Up to now, the debate about the NSA has focused on the balance between discovering information about terrorists and protecting the rights of citizens. This is understandable, as the legal basis for the NSA programs is the Patriot Act, and because the White House justifies metadata collection on the same grounds. But characterizing the issue as a choice between counterterrorism and civil liberties is simplistic and misleading. The review group admirably stresses that there are security concerns that go beyond terrorism, but it then fails to consider the value of metadata in addressing a host of challenges the intelligence community is facing. Efforts to combat state-sponsored industrial espionage, for example, require painstaking counterintelligence work. Efforts to break up transnational proliferation networks are also likely to benefit from metadata collection; this is a logical way to map the networks and see how they operate, which may be one reason why the Obama administration is fighting so hard to keep the NSA programs alive.

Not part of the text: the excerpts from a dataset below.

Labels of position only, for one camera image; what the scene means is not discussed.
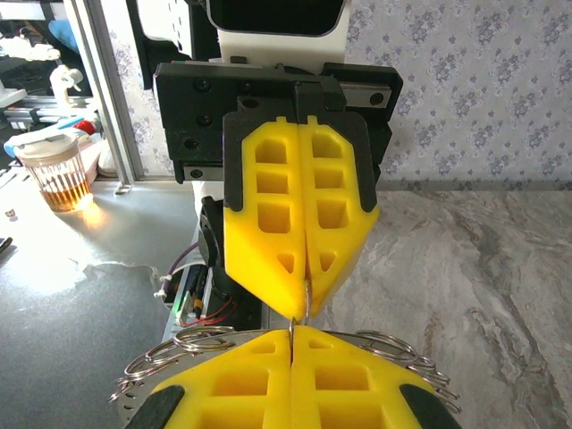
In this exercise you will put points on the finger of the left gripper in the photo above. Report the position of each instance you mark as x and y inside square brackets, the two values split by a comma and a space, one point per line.
[248, 241]
[344, 223]

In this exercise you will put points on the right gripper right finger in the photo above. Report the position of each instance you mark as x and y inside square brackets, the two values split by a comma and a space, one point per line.
[339, 384]

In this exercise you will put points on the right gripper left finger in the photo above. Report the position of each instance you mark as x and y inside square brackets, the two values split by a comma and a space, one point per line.
[250, 384]

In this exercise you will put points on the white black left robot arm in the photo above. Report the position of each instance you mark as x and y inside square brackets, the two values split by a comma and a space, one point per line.
[210, 250]

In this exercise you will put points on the white zip tie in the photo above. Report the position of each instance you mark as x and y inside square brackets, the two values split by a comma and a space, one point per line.
[163, 286]

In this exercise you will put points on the white pouch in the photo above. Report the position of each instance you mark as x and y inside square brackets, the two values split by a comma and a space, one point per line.
[108, 161]

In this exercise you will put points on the red white ball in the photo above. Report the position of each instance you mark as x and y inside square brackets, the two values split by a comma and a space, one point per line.
[85, 126]

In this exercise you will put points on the white toy figure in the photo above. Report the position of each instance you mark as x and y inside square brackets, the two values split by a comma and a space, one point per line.
[62, 80]

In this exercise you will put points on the blue object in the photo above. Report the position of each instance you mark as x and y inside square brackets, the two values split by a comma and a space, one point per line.
[62, 36]

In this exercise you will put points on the aluminium frame post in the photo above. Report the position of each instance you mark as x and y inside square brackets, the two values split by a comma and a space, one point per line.
[107, 89]

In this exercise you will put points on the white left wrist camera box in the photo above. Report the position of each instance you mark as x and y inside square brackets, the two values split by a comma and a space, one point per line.
[281, 42]

What’s more, despite some fears that the NSA could use metadata to create a “mosaic” of someone’s activities, in reality, this is a pretty inefficient way of encroaching on anyone’s privacy. In the past, when the intelligence community has violated civil liberties, it hasn’t bothered with such a roundabout approach. In the 1960s-1970s, for example, the CIA infiltrated various domestic political organizations, and the NSA intercepted the telegraphs of individual citizens. We have plenty of experience with intelligence agencies behaving badly, and they haven’t been very subtle about it. Collecting and storing metadata is thus very different from what we’ve seen in the past -- and, in fact, Occam’s Razor suggests that it is not a violation of civil liberties at all.
Ultimately, while generated with an admirable desire to preserve people’s rights and privacy, the flawed recommendations in the review group’s report threaten to do more harm than good. As the Obama administration considers reforming the NSA, it would do well to ignore them.